After emptying both containers, I struck a match and tossed it into the center of the depression. Flames erupted with a woosh, blue-orange tongues licking upward as the gasoline ignited. The fire would consume everything—flesh, bone, evidence. Nature's most thorough cleanser.

Unlike before, I stayed to watch. This fire was larger, and I needed to ensure it didn't spread to the surrounding forest. The heat pushed me back several steps, intense and purifying. Black smoke curled upward, carrying the stench of burning death into the night sky. I watched as the flames reduced what had once been human to ash and carbon, erasing the horror from the world one charred molecule at a time.

After fifteen minutes, the fire began to die down, having consumed its macabre fuel. I kicked dirt and leaves over the remaining embers, ensuring nothing would reignite. By morning, there would be nothing but scorched earth and a faint smell of smoke—nothing that would alarm a casual hiker.

Satisfied with my work, I flash-stepped away, leaving the clearing behind. My foot barely touched a branch before I was gone again, moving deeper into the forest at speeds that blurred the world around me. The night air cooled my face as I traveled, washing away the lingering stench of death and fire.

This had become routine too—finding multiple stray devils or their victims in a single night. When I first started hunting, I'd focus on tracking one stray, dispatching it, and returning home. Now I could handle three or four in quick succession without breaking a sweat. Efficiency born of practice and increasing power.

I paused on a high branch, perching at the edge where moonlight broke through the canopy. I sent out my energy sense again, a ripple of awareness spreading through the forest like sonar. Nothing pinged back. Either the area was clear, or whatever remained was skilled at masking its presence.

Both seemed equally likely. I'd wait a few minutes, then move to another section, deeper in the forest than before.

As I settled into the stillness, my mind drifted to thoughts I'd been turning over for weeks now. I'd been considering looking for a better place to live—something more than the modest apartment the system had provided me with when I arrived in this world. Not out of vanity or discomfort, but practicality. My current space was functional but limited.

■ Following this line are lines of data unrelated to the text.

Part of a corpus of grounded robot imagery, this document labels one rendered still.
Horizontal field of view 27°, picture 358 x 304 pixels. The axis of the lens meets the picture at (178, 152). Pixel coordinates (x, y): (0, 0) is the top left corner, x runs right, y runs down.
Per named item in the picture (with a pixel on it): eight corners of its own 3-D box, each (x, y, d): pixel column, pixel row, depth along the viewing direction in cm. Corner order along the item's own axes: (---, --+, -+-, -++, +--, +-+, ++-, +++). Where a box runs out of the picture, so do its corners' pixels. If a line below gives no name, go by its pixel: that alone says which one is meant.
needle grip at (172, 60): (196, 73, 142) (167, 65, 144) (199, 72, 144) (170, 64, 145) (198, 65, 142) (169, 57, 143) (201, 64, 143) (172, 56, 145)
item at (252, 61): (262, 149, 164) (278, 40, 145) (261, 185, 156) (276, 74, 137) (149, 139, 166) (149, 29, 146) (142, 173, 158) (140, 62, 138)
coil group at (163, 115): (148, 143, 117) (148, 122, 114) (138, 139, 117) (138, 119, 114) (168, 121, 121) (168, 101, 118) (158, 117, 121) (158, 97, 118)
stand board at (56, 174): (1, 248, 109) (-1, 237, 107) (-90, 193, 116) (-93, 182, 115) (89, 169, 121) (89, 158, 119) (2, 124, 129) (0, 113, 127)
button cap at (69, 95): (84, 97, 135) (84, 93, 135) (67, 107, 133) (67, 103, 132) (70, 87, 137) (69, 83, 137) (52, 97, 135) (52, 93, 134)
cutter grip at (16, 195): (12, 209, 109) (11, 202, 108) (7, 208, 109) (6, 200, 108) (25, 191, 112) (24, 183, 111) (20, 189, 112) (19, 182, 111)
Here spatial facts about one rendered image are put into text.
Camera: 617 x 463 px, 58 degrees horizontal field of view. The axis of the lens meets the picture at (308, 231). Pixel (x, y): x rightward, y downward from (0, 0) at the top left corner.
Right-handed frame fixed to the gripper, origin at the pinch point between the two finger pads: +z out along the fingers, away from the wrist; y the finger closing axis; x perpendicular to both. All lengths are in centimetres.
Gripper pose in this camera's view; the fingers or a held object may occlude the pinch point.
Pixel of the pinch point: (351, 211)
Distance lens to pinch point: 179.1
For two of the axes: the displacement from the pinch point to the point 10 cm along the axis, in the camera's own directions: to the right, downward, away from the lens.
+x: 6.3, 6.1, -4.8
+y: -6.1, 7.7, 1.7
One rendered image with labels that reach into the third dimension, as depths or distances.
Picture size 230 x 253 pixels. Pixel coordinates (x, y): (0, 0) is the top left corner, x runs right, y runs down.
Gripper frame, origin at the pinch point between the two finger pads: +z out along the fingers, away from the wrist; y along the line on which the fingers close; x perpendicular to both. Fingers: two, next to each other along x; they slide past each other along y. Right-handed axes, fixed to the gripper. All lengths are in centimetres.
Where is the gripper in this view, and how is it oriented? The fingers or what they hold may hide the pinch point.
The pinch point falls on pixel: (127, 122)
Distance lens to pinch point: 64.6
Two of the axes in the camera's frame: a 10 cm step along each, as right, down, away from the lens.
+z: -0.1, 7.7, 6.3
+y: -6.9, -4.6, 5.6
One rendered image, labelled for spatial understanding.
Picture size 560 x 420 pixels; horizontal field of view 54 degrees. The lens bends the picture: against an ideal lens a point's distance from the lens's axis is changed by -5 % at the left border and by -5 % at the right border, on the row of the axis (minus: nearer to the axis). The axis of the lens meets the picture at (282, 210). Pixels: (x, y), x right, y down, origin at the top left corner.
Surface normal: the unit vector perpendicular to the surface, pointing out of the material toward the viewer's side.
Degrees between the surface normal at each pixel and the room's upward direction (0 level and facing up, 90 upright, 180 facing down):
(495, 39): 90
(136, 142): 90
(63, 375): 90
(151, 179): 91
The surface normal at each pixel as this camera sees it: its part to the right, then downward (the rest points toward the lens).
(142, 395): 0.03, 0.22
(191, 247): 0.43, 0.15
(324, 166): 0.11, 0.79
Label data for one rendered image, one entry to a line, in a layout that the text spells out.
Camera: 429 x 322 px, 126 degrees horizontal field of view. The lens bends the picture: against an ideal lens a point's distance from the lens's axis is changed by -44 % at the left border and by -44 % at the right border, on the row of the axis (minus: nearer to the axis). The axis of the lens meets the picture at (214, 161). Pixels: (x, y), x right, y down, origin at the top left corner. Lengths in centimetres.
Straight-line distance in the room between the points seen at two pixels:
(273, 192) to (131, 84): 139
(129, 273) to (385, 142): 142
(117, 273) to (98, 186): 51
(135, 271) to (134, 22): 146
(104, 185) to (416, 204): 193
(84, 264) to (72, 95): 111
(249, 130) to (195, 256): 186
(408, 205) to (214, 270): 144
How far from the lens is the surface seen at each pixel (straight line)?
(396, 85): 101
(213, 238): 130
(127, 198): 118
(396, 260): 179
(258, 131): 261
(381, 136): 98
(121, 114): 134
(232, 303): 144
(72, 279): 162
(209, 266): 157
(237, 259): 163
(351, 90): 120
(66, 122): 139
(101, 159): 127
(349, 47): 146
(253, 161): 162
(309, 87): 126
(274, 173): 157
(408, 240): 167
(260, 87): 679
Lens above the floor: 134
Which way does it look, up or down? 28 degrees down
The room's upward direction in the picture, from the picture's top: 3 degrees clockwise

Or at least, that's what I told myself.

The truth, which I was slowly allowing myself to acknowledge, was simpler: I wanted a place where I could host Rias and the others comfortably. A living room where we could all sit without being cramped. A kitchen where I could prepare food for more than just myself. Maybe even spare rooms for when conversations ran late. Possibly, among other things. My recent anime marathon with Rias solidified my decision.

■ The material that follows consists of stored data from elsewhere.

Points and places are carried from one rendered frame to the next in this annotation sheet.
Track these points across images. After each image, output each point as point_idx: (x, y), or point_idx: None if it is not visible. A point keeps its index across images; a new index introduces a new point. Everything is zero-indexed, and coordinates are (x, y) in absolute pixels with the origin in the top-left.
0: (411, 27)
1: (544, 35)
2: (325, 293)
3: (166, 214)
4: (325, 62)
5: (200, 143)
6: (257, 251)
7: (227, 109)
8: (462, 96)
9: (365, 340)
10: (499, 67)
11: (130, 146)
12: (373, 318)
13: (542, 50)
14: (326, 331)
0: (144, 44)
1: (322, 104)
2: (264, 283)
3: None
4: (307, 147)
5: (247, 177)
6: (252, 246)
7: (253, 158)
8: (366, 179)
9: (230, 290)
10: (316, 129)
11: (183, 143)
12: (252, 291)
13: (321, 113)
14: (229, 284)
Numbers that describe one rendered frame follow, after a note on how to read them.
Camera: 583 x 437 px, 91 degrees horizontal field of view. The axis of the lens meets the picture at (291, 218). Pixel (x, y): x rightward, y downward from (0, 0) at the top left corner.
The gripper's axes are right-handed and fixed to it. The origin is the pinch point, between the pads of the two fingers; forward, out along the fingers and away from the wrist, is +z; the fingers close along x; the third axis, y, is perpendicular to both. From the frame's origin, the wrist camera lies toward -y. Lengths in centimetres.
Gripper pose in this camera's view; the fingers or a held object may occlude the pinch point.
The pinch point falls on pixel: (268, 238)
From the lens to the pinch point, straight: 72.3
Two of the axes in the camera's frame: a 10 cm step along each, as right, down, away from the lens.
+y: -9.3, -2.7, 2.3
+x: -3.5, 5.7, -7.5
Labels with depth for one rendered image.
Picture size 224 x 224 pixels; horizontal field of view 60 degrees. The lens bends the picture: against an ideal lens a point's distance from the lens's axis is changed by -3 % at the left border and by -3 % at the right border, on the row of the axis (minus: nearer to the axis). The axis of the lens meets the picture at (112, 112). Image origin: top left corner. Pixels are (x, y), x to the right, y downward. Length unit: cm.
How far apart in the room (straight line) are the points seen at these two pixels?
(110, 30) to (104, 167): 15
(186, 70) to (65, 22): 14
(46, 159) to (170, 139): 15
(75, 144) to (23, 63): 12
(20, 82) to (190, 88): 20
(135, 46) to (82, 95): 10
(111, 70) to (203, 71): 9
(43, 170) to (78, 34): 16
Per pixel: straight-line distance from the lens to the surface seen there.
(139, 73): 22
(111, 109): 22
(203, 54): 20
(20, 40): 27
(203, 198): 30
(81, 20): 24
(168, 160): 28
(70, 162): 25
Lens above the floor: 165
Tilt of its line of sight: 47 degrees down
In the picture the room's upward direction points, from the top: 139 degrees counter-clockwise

It was odd to realize I was planning around the presence of others in my life. That hadn't been the case in either of my lives before. Sure my last life was dedicated to the betterment of humanity, but the others around me often became furniture in that pursuit. Background to the problem I was solving.

Money wasn't going to be a problem—or rather, it wouldn't be soon. I turned to what I used to be good at, or at least was I dedicated my life and death to. The energy industry. Since it was only 2010, I wasn't surprised to find out the nuclear power technology of today was pretty basic, let alone relied on. Fusion technology was less of a prospect than I even remembered. They were still trying to master fission and come up with novel technologies such as Thorium molten salt reactors. 

Due to my perfect memory, I had reactor schematics from both my own design and from others memorized down to the last titanium plate. I was never very artistic, but when it came to design schematics for nuclear technology, I might as well have been Michael Angelo, so I wasn't worried about replicating the designs on paper. This tech was decades ahead of its time, so the designs and patents had to sell for a hefty sum. 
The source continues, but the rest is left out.